Hawkins, Gomez, Frank, and Galler agreed on one critical point: the importance of ethical responsibility in the tax profession. “It’s critical to me that we put the controls in place and that we communicate them to students and people who are learning about this business to understand there is an ethical responsibility that we have that preserves the validity of our profession,” Frank said. Galler agreed: “One of the things that I have noticed over the last several years is that with mandatory CLE programs as part of the continuing education requirement, there’s certainly a demand for panels and programs that deal with ethical issues relating to people in the tax field, and there’s a lot more discussion of these issues at various bar association or accounting or tax meetings.”

“I think it’s unfortunate,” Gomez said, “that over the last couple of years so much of the discourse about Circular 230 has focused on the scope of OPR’s authority as a result of the Loving and Ridgley cases and less so on the concepts and best practices that are embodied in Circular 230, because those are the things that people should be following.” —M.L.E.


Hawkins on OPR Referrals, PTINs, Loving, and Ridgely

Karen Hawkins, former OPR director, described for Tax Executive the kinds of cases OPR dealt with in her tenure at IRS and the impact of Loving and Ridgely:

“I think the kind of people OPR saw on an annual basis were really what I would call the one-offs. The office received fewer than 1,000 referrals a year, we process about the equivalent amount of cases through the system, also in that same year. It’s hard to extrapolate from the numbers if there was a most egregious profession. There really isn’t a way to do that, because the numbers are so skewed. There are 275,000 CPAs with PTINs, which is the only way we have to count. There are fewer than 40,000 lawyers: But that only identifies the tip of the iceberg, I think, with lawyers, because the PTINs only identify those who are expecting to have some role as a tax return preparer.

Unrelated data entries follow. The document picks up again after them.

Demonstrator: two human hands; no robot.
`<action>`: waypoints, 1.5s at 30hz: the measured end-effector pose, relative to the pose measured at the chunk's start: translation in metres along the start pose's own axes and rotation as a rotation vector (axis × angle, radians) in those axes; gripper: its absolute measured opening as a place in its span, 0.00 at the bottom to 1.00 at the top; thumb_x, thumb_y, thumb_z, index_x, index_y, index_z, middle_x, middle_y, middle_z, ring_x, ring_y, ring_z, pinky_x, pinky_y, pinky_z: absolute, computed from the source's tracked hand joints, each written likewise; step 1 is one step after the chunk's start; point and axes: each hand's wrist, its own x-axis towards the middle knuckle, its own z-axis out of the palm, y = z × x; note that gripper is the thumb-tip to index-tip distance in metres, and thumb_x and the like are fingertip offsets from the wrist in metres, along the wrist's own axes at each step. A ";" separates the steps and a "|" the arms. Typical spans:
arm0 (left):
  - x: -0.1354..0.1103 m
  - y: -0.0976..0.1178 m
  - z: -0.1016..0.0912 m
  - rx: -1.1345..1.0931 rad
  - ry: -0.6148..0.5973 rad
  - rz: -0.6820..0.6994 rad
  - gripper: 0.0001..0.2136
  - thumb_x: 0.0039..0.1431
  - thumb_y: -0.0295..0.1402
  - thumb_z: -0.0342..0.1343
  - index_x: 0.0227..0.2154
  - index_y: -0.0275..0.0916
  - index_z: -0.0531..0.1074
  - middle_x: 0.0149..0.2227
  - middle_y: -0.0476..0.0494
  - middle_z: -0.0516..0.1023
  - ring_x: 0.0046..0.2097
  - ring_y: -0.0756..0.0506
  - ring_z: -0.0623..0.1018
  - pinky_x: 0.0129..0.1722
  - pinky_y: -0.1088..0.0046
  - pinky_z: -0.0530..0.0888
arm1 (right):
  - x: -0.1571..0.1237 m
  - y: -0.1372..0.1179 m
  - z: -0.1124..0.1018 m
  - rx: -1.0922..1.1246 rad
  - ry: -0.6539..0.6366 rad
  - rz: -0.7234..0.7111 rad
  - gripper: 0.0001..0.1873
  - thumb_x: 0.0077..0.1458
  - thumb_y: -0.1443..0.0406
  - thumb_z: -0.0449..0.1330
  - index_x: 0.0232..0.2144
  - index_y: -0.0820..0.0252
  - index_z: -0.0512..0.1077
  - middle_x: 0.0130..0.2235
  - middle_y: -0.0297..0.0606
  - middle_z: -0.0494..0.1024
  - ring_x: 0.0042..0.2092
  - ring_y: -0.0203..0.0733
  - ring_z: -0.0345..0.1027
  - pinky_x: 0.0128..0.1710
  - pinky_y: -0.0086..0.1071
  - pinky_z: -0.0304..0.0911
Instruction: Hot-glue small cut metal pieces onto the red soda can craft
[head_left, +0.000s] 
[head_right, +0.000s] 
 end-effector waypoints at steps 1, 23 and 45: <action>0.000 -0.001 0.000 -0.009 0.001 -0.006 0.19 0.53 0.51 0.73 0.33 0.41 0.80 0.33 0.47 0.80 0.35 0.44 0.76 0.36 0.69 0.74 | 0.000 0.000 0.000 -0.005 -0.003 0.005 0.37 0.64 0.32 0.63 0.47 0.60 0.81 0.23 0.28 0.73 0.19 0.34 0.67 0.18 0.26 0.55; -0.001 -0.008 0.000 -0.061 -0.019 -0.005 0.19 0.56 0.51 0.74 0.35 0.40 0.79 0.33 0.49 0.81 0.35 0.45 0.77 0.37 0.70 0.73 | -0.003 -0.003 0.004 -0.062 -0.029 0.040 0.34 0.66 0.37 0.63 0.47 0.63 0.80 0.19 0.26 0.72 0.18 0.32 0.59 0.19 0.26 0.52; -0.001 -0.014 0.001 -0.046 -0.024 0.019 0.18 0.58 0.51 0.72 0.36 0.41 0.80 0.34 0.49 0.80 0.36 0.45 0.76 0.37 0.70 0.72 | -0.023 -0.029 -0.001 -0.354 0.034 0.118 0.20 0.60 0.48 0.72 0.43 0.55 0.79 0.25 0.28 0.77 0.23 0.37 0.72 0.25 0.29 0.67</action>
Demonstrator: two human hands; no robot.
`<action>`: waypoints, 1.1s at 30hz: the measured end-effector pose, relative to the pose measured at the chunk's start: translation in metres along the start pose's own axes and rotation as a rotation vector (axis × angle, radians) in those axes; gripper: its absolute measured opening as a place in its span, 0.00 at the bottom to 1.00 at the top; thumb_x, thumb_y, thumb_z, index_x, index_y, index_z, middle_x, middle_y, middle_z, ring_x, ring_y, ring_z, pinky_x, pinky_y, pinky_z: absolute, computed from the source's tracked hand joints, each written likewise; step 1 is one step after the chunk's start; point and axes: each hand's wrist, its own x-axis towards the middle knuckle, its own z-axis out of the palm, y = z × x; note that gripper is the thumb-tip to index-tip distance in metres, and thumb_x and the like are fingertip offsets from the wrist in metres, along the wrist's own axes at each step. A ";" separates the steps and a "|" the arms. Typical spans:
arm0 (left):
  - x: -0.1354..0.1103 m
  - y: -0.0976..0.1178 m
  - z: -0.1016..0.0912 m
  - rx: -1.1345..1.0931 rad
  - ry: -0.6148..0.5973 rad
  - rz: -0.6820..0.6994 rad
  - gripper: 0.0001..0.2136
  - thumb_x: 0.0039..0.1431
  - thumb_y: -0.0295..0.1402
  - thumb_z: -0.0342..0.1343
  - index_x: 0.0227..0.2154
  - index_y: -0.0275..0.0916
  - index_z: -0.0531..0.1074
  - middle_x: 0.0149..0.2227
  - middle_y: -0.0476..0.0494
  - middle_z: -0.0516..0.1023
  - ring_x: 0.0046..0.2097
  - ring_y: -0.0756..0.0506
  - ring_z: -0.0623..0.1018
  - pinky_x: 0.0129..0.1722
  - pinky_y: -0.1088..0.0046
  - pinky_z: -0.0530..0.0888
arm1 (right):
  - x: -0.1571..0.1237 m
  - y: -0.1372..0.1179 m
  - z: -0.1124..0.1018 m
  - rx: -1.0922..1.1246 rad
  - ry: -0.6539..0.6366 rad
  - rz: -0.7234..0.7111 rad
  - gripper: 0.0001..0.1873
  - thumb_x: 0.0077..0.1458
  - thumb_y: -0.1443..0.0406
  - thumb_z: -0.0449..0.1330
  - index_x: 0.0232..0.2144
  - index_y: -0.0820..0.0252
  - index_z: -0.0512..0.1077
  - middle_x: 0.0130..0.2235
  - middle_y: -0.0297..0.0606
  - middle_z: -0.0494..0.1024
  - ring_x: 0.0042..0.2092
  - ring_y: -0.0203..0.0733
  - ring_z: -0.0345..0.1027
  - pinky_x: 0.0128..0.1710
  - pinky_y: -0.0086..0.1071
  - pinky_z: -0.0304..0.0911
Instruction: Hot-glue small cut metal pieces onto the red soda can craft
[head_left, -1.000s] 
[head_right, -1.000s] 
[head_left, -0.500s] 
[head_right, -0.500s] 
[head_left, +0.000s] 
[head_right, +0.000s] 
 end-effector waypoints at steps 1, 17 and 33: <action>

There are many more attorneys who are outside of that PTIN count, so I’ve always assumed that my constituency for lawyers is far larger than any number we could really get our hands around

“But the fact is the numbers are leaving out the unlicensed, unenrolled return-preparer groups—the professionals account for about 300,000 to 350,000 practitioners, and we’re processing fewer than 1,000 referrals a year. We’re obviously not getting them all; the field doesn’t get extra credit for sending these to us. But still, I think it should give everybody comfort that the numbers are not rampant by any means.

“As director, I found Ridgely to be much more disturbing than Loving. I wasn’t happy that the circuit court decided to go out of its way to make the IRS look bad in Loving. But in Ridgely I was disturbed and concerned because I didn’t think the judge really got it, and of course, from my point of view, that’s always the fault of the lawyers arguing the case, for not educating the judge properly. In Loving, the district court judge makes a very specific statement, which the circuit court does not contradict, that CPAs and lawyers are covered. He goes right by that, and I think he did that for the right reasons, which is that they’re professionals licensed by the states with automatic entitlements to come in and practice before the IRS, subject to Circular 230. So he passed it by. The Ridgely judge did not appreciate, and I don’t think it’s even a subtlety or a nuance, the fact that Mr. Ridgley, as a CPA, had more of an obligation in that regard—that it wasn’t just the mere preparation of refund claim anymore, by virtue of the professional license involved.

So, for me, Ridgely is a disappointing case, although I don’t think it would have gotten any better if we had appealed it. So I’m certainly glad that didn’t happen. It has allowed people to tee off from its rationale, which I don’t think is as good as the decision in Loving, to tee off from and make one-off and two-off arguments about some of the rest of Circular 230, which is probably where I find the most disturbing issues.” —M.L.E.